Directions
Reproduce only what lies between the first line of the material below and the line containing "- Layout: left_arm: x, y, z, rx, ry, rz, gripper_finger", with both of those lines included and every line kept exact.

──────

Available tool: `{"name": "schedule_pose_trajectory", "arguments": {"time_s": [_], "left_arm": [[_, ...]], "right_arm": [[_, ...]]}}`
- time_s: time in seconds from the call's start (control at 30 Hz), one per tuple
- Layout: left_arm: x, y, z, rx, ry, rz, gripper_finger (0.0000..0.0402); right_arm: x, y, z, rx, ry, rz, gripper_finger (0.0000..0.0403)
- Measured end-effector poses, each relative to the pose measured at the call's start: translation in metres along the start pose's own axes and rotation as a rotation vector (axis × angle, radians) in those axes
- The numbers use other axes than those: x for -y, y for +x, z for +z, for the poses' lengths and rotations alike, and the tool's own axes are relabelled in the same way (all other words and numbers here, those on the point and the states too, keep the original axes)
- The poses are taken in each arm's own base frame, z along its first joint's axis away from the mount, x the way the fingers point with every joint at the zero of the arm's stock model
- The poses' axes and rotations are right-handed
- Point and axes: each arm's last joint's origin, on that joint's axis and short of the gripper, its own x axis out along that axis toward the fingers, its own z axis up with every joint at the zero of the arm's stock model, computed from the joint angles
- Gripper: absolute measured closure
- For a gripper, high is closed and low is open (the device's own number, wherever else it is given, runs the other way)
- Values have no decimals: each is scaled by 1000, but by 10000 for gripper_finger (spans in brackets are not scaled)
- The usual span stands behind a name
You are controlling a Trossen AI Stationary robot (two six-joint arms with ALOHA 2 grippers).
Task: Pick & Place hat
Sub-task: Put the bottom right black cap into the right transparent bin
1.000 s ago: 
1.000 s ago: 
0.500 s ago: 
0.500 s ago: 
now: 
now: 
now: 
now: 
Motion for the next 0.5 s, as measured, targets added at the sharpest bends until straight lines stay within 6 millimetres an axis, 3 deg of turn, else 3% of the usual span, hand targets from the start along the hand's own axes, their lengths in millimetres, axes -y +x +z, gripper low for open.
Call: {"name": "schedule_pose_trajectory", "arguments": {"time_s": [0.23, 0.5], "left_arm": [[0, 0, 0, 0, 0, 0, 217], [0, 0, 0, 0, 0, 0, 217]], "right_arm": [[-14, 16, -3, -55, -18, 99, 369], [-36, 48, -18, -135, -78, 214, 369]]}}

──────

Output for this exercise
Available tool: `{"name": "schedule_pose_trajectory", "arguments": {"time_s": [_], "left_arm": [[_, ...]], "right_arm": [[_, ...]]}}`
- time_s: time in seconds from the call's start (control at 30 Hz), one per tuple
- Layout: left_arm: x, y, z, rx, ry, rz, gripper_finger (0.0000..0.0402); right_arm: x, y, z, rx, ry, rz, gripper_finger (0.0000..0.0403)

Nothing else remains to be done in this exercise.